Taoism, the ancient Chinese philosophy and religion, is one of the oldest religions to openly use cannabis in their religious practices. Dating back to the 4th century BC, this belief is mainly recognized for its foundation of balance, often found in the yin and yang symbol. Early texts mention censers, otherwise known as incense burners, being used with cannabis to communicate with spirits, separate negative desires, and achieves a state of inner peace.
Another religion that is just as old, if not older, than Taoism is Hinduism, with the practice being developed between the 5th and 3rd centuries. Hinduism, the third-largest religion, is mainly practiced throughout Asia and its surrounding areas. The belief system includes a wide range of philosophies, all of which are practiced as dharma, also known as the way of life. Around 3000 years ago, ancient Vedic scriptures of Hinduism claim to use cannabis as one of the five sacred plants, according to the Vedas. These herbs were used to liberate the body and rid all bad spirits and fear. There are three different spiritual practices in which Hinduists use cannabis. First, with a milky drink derived from cannabis leaves, known as bhang. Second, a type of hash that is made from resin, known as ‘charas’. Finally, through the smoking bud leaves, most commonly known as ganja. The word ganja is believed to originate from Hindu culture, stemming from the word angaja, or “body-born.”

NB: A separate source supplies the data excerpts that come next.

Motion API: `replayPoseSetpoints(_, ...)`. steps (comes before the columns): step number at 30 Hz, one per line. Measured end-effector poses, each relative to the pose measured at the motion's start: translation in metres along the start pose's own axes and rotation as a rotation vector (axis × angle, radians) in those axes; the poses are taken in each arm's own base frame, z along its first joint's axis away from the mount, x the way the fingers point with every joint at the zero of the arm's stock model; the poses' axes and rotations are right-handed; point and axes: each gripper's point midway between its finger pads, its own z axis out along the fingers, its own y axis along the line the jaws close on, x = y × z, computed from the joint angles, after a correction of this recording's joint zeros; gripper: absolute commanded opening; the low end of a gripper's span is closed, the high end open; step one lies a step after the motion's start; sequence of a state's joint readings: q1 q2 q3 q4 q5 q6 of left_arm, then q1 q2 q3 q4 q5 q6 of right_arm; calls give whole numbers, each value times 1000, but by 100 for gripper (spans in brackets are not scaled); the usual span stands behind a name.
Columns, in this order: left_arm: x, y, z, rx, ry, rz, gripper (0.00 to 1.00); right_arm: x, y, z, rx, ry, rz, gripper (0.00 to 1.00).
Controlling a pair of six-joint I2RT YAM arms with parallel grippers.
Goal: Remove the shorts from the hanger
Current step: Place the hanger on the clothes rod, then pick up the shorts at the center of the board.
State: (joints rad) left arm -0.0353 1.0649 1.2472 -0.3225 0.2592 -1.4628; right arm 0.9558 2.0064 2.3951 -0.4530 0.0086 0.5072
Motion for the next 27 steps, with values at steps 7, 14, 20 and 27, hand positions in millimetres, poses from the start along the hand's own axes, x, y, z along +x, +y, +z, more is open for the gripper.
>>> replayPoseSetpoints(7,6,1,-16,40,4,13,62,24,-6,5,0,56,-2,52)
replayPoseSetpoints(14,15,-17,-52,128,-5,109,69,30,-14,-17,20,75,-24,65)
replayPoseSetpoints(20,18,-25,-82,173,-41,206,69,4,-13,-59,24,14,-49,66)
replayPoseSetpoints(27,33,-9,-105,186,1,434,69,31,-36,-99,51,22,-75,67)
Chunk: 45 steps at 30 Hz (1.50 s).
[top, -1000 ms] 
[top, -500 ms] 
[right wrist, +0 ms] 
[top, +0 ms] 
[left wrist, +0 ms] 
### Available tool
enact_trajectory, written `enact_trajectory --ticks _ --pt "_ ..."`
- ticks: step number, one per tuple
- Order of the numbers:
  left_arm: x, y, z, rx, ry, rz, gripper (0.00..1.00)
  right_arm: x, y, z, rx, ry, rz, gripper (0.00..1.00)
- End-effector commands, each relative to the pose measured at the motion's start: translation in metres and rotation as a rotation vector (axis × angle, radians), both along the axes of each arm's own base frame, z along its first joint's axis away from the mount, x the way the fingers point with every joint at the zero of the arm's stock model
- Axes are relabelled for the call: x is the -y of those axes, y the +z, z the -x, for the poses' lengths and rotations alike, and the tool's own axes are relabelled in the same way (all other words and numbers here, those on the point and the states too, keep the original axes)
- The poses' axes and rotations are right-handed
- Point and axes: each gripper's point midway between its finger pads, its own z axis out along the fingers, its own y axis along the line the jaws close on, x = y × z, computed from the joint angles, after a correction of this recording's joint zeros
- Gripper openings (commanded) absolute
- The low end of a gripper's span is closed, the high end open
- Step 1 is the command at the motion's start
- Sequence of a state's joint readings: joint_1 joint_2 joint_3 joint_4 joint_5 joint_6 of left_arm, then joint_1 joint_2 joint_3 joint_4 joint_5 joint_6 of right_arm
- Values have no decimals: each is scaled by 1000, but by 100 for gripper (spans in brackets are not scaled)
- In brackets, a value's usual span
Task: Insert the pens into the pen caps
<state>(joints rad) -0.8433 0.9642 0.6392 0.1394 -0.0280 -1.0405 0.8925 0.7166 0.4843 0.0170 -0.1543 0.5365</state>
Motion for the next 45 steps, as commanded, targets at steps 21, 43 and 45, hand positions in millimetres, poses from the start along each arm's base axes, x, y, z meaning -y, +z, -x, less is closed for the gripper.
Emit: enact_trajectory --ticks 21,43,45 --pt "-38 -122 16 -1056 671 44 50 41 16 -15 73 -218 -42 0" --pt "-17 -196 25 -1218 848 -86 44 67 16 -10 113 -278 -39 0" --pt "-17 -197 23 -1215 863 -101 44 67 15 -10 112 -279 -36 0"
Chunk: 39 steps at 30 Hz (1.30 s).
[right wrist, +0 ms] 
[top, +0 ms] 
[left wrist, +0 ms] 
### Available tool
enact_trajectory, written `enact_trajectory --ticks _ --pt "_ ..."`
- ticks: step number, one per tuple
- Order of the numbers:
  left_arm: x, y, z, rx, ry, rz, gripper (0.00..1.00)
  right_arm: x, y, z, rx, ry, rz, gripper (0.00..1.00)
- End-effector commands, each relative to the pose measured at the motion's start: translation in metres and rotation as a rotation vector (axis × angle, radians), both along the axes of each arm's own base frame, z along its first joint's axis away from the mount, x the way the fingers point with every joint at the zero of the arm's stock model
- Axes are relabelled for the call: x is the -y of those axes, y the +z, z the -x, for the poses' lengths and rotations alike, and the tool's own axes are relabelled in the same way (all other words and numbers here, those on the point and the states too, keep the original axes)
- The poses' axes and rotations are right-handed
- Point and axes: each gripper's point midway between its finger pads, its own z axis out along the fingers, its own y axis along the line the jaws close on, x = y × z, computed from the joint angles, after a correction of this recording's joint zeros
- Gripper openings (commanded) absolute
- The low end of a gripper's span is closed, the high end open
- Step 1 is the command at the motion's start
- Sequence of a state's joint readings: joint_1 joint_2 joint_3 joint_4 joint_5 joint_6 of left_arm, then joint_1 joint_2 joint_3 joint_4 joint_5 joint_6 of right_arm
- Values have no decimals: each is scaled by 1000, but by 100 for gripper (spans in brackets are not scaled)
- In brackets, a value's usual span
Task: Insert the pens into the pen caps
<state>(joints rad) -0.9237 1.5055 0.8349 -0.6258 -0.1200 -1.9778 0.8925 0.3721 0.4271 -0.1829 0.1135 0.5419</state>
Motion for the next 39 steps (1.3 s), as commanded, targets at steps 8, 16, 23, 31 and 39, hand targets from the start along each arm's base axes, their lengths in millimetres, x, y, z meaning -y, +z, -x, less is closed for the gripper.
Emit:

A little more modern, Rastafari, founded in the 1930s, used cannabis in many ceremonies. Many people know Rastafari as the belief that is centered around cannabis and often associate Bob Marley with the religion. Using cannabis is one of the principal rituals of the religion, but not everyone is required to use it. Most Rastafarians use cannabis in their everyday life, including in their tea, spices, and as medicine. The religious belief is that cannabis can be used to achieve a higher level of consciousness.
Cultural Entheogenic Uses
A handful of religions use cannabis as an entheogen. An entheogen is a type of substance used to induce a spiritual experience and revered for development or sacred use. Often an entheogen is used to achieve enlightenment and a higher level of consciousness. The earliest reference of cannabis being used in religious contexts can be found in the Vedic period, dating back to 2000 BC. Greek mythology references cannabis use as a way to eliminate sorrow. The Greek historian Herodotus mentioned the use of the drug in ceremonies of the Scythians. Other religious groups who have referenced cannabis at one point include Mexicans, Mayans, Aztecs, African tribes, German paganists, and Egyptian culture.
Other Groups That Embrace Cannabis
There are many groups to arise from the popularization of cannabis. The first official registered church was founded in 2015 by Bill Levin and named it First Church of Cannabis. This church even has a set of guidelines to follow by, known as the “Deity Dozen.” The twelfth amendment on this list fully embraces cannabis culture, citing “Cannabis, “the Healing Plant” is our sacrament.” Other groups that resemble this church but might not have religious affiliations include the THC Ministries, Temple 420, Green Faith Ministries, Cantheism, the Cannabis Assembly, Sisters in the Valley, the Church of the Universe, and the Free Cannabis Church of Honolulu.